The report identifies out-of-date infrastructure, pressures to prioritize short-term objectives, budget mismatches, inefficient management practices, and nonstrategic reliance on commercial partners as the core issues. NASA should rebalance its priorities and increase investments in its facilities, expert workforce, and development of cutting-edge technology, even if it means forestalling initiation of new missions, the report says.
“NASA has overcome incredible, unique challenges over its 66-year history, becoming a fount of innovation and a source of national pride, but its biggest problem now is more mundane and all too common ― the tendency to focus on near-term accomplishments at the expense of long-term viability,” said Norman Augustine, former undersecretary of the Army, retired chairman and CEO of Lockheed Martin, and chair of the committee that wrote the new report. “This isn’t happening in a vacuum ― NASA has been operating with a mismatch of work and funding ― and now our space agency, Congress, and the nation need to make some difficult decisions about priorities in order to rebuild the foundations for NASA’s continued success.”

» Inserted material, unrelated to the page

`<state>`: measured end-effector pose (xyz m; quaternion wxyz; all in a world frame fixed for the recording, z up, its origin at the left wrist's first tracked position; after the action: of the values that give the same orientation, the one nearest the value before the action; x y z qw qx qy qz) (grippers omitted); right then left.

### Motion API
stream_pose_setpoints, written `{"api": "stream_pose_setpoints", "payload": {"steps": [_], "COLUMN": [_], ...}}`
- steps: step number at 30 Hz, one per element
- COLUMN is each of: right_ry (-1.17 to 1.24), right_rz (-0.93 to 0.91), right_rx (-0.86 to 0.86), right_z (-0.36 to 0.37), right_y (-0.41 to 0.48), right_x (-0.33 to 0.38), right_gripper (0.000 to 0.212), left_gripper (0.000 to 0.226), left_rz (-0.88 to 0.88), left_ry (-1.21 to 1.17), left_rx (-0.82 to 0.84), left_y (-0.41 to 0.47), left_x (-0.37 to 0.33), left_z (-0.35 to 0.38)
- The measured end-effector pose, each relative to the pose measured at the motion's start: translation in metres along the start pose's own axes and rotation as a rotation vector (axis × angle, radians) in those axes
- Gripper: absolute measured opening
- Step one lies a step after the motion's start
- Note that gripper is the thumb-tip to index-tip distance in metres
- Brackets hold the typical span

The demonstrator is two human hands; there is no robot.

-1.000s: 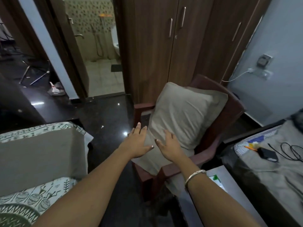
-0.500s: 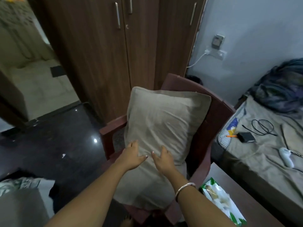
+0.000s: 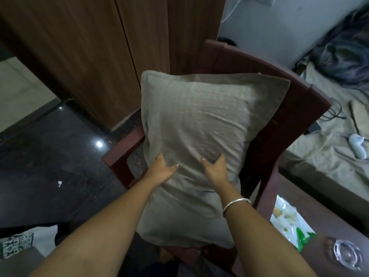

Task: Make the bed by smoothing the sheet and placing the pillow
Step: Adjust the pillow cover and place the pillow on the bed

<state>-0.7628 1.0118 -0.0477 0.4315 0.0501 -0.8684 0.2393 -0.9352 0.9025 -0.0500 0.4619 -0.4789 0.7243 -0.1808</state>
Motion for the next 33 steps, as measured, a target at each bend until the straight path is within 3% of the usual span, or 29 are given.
{"api": "stream_pose_setpoints", "payload": {"steps": [8, 11, 16, 19, 22, 25, 27, 33], "right_ry": [-0.288, -0.441, -0.677, -0.728, -0.635, -0.241, -0.001, 0.162], "right_rz": [0.054, 0.069, 0.080, 0.023, -0.028, -0.120, -0.170, -0.140], "right_rx": [-0.016, -0.013, 0.134, 0.191, 0.111, -0.108, -0.178, -0.225], "right_z": [0.018, 0.019, 0.017, 0.018, 0.014, 0.005, 0.001, -0.008], "right_y": [0.012, 0.013, 0.021, 0.024, 0.018, 0.010, 0.002, -0.035], "right_x": [-0.019, -0.025, -0.030, -0.030, -0.028, -0.019, -0.009, 0.017], "right_gripper": [0.094, 0.078, 0.038, 0.033, 0.032, 0.018, 0.023, 0.035], "left_gripper": [0.079, 0.079, 0.051, 0.029, 0.014, 0.032, 0.036, 0.030], "left_rz": [-0.156, -0.211, -0.228, -0.173, -0.082, 0.006, 0.048, 0.138], "left_ry": [-0.029, 0.062, 0.156, 0.187, 0.158, 0.052, -0.032, -0.246], "left_rx": [0.061, 0.028, -0.031, -0.067, -0.066, -0.060, -0.044, 0.017], "left_y": [0.038, 0.043, 0.047, 0.051, 0.043, 0.025, 0.011, -0.044], "left_x": [0.001, -0.004, -0.014, -0.022, -0.028, -0.034, -0.036, -0.045], "left_z": [0.017, 0.029, 0.039, 0.039, 0.040, 0.041, 0.042, 0.036]}}
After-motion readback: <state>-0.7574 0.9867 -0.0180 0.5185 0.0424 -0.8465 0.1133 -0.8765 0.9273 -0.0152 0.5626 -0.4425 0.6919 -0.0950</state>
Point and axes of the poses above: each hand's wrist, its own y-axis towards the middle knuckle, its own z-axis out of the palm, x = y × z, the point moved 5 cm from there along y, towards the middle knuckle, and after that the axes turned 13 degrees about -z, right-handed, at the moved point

NASA’s portfolio is based on accomplishing things that have never been done before, but the environment in which the agency functions is complicated by several factors, including:
• Rapid advancements in technology
• The need to compete for talent with the commercial space sector, other space agencies, and other high-tech sectors
• A declining federal discretionary budget and a flat agency budget (in terms of purchasing power)
• Lack of timely congressional authorization acts
• Shortfalls in the nation’s pre-K-12 education system
• Increasing competition in space from China Overcoming Systemic Issues
NASA has been able to sustain progressively more complex and difficult research, technology development, and space missions over the past several decades. However, it cannot continue to do so forever, the report warns, as NASA’s budget is inadequate for the scope, complexity, and difficulty of the mission work it is pursuing. Steps should be taken to ensure NASA receives sufficient funding and that budget allocations are properly balanced between near-term mission work and long-term institutional support.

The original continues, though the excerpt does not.